EXERCISE PROMPT: Each line of the listing where the string "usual" appears is to be identified and copied.
+ + + + + + +
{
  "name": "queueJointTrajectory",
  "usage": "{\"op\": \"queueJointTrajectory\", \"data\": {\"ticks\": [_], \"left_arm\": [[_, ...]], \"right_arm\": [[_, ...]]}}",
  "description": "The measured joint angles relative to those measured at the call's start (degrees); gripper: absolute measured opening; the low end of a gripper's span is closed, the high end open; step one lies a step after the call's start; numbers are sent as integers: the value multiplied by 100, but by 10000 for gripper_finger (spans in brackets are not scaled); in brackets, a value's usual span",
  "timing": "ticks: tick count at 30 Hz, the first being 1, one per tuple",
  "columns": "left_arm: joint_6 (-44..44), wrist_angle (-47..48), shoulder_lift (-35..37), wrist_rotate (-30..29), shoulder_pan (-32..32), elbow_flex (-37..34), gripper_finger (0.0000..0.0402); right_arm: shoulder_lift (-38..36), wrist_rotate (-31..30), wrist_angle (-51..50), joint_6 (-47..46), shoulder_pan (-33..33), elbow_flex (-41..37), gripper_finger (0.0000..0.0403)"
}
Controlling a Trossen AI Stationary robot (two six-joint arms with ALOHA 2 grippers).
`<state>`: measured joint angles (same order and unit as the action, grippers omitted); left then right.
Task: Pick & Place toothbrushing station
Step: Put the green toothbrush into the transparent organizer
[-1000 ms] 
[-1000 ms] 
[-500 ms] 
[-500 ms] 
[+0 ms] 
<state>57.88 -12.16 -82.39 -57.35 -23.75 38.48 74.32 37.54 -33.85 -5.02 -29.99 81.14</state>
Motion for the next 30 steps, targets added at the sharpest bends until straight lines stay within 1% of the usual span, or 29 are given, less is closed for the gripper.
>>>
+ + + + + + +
SOLUTION TO THE EXERCISE:
  "description": "The measured joint angles relative to those measured at the call's start (degrees); gripper: absolute measured opening; the low end of a gripper's span is closed, the high end open; step one lies a step after the call's start; numbers are sent as integers: the value multiplied by 100, but by 10000 for gripper_finger (spans in brackets are not scaled); in brackets, a value's usual span",
Motion for the next 30 steps, targets added at the sharpest bends until straight lines stay within 1% of the usual span, or 29 are given, less is closed for the gripper.

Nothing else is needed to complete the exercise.